» TASK OBJECTIVE
Please give back only the lines below from the one containing "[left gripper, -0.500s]" to the one containing "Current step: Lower", each repeated word for word, both ends included.

» DATA SUPPLIED
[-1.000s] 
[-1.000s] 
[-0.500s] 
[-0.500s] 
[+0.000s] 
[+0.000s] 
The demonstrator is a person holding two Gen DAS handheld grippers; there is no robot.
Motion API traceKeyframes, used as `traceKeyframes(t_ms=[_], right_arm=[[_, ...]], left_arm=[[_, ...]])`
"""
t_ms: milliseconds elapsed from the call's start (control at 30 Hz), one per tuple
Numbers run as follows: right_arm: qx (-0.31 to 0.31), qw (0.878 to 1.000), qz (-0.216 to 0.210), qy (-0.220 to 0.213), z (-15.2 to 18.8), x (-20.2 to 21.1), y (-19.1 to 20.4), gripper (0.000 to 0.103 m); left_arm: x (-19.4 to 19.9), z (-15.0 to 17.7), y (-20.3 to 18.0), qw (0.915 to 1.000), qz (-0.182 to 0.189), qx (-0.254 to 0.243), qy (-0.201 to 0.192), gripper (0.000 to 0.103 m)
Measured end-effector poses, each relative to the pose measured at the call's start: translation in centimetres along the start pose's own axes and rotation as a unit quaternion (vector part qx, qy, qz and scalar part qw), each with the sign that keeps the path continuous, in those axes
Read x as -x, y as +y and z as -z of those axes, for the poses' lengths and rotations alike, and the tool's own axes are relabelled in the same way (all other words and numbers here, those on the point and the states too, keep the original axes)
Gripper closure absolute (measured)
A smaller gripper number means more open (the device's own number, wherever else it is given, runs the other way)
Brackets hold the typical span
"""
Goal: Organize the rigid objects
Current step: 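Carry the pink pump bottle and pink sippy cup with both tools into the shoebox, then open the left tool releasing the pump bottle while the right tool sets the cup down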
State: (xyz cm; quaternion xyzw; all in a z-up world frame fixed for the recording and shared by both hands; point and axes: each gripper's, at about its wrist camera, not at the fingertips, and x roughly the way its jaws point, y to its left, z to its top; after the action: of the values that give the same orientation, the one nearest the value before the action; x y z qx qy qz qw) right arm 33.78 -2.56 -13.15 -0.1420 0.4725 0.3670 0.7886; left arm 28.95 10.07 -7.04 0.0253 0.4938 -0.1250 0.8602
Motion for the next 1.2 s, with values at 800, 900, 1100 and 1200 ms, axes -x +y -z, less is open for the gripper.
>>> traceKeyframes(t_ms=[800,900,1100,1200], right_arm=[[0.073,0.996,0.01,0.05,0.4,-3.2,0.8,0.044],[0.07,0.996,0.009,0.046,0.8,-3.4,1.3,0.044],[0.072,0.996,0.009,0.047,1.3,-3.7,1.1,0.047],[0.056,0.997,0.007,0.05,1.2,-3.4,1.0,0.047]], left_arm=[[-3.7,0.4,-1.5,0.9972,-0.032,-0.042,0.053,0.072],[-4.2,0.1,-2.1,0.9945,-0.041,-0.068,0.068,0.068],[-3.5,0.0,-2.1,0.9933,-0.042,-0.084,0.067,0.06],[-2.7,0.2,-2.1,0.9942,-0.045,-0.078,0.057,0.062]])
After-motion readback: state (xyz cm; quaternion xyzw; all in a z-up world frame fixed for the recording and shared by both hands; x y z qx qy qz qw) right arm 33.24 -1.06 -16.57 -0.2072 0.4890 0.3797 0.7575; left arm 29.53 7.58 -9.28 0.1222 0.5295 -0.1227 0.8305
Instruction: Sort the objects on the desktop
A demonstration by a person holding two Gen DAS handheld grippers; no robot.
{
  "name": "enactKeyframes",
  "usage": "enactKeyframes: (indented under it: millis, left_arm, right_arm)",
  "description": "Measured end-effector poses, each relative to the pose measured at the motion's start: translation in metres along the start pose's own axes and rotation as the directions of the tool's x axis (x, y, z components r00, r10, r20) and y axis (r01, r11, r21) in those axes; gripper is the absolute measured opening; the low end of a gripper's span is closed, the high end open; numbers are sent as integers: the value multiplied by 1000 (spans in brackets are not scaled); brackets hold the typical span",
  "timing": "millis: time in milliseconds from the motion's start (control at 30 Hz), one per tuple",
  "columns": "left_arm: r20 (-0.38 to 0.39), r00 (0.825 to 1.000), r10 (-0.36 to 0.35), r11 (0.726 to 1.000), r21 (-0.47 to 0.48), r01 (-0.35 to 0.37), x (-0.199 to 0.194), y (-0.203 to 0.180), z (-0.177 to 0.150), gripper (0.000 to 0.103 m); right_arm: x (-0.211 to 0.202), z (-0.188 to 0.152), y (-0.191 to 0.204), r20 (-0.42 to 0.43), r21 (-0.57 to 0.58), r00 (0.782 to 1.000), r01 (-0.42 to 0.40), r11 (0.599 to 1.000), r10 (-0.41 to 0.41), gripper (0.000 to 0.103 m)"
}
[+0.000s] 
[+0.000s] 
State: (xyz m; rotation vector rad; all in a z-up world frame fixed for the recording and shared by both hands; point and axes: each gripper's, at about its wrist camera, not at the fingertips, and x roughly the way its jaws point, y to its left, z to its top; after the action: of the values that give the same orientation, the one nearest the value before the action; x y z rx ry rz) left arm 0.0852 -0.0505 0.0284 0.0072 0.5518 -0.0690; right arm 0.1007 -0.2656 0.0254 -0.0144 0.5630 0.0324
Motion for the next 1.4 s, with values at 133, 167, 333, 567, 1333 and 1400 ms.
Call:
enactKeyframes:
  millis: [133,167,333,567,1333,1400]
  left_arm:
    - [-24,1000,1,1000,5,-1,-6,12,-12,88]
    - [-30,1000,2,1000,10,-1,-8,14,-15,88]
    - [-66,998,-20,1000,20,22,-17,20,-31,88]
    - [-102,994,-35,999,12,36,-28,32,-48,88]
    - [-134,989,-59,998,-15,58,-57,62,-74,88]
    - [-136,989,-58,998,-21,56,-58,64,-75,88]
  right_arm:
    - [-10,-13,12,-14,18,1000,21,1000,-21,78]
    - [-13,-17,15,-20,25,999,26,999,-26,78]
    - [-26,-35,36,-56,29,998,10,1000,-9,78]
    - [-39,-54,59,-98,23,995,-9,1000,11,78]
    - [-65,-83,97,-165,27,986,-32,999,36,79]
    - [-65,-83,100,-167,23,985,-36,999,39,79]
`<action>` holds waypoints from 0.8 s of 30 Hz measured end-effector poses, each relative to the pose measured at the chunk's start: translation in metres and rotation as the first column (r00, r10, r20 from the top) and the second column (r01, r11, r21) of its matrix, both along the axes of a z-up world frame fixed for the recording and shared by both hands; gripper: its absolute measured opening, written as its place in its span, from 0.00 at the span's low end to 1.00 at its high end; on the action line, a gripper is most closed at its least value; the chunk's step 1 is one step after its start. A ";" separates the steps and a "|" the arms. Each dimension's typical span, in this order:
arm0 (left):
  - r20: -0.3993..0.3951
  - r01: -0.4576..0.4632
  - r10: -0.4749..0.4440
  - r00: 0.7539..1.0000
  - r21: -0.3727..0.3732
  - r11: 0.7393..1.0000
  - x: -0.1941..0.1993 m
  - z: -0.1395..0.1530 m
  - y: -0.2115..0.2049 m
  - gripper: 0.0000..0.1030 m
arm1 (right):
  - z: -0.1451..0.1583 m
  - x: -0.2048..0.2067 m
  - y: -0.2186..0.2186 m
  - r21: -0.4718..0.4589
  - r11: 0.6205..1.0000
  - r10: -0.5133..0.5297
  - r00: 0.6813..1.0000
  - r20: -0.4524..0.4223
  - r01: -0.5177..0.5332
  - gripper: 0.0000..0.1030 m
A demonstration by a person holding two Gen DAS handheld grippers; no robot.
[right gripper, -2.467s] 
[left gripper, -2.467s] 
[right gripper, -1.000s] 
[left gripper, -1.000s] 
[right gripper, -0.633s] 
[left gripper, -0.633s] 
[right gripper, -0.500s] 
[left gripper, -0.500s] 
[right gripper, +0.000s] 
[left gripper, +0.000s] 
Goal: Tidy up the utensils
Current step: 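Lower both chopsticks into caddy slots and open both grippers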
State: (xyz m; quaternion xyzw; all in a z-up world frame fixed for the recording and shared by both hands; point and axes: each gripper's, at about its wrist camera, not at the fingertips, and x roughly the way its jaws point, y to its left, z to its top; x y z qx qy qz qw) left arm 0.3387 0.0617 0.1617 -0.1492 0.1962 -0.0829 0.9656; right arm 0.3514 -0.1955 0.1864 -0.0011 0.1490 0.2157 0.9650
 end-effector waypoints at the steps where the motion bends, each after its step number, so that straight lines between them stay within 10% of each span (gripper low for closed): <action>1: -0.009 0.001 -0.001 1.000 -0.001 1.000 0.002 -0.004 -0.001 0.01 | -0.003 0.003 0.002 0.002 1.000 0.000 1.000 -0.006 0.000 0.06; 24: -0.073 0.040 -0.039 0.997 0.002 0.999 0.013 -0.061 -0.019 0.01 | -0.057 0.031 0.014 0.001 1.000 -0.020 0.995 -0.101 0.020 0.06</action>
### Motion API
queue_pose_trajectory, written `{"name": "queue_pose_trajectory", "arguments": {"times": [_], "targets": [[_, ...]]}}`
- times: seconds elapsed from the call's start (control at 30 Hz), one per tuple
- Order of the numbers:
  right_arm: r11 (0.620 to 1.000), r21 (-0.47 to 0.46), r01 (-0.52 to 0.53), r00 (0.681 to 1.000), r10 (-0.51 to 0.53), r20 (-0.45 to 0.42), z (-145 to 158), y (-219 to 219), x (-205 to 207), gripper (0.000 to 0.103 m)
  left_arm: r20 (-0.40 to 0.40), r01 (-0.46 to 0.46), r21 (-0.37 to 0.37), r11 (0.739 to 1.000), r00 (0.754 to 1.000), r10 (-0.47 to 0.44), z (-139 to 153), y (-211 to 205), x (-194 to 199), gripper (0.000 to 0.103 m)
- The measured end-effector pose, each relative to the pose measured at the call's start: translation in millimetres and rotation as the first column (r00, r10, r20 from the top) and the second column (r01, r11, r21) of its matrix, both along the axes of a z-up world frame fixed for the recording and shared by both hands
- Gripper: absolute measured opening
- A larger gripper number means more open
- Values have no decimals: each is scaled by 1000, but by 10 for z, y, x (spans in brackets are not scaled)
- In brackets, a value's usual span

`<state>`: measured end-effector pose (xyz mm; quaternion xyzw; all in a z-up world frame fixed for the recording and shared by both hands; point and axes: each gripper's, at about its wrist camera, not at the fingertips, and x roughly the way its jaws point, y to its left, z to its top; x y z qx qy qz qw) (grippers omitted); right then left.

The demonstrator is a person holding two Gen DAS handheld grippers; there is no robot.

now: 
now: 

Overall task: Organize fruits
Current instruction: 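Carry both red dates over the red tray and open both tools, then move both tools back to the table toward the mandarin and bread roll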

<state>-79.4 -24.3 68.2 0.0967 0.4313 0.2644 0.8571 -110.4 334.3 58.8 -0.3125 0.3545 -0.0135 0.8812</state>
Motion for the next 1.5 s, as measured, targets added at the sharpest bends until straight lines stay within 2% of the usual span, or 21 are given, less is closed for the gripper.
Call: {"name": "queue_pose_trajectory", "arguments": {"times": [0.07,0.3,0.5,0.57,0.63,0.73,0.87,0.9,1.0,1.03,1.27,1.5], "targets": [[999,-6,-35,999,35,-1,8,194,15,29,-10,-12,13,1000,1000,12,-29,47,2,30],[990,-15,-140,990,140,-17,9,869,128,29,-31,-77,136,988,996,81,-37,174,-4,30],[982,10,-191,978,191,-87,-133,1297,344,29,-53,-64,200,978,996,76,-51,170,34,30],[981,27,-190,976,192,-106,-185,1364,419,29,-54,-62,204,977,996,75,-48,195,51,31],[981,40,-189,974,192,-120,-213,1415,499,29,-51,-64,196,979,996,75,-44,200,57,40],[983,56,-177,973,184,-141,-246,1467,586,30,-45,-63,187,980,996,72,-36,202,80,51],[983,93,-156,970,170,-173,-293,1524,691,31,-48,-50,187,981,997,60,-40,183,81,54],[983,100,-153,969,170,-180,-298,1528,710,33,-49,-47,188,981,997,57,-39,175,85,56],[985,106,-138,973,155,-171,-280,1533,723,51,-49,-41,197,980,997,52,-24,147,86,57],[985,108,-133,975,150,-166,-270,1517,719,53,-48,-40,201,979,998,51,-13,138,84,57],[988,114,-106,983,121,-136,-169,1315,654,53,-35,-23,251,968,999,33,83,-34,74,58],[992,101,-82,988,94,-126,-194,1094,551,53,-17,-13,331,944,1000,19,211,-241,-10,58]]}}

» EXPECTED OUTPUT
[left gripper, -0.500s] 
[right gripper, +0.000s] 
[left gripper, +0.000s] 
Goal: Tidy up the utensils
Current step: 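Lower both chopsticks into caddy slots and open both grippers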

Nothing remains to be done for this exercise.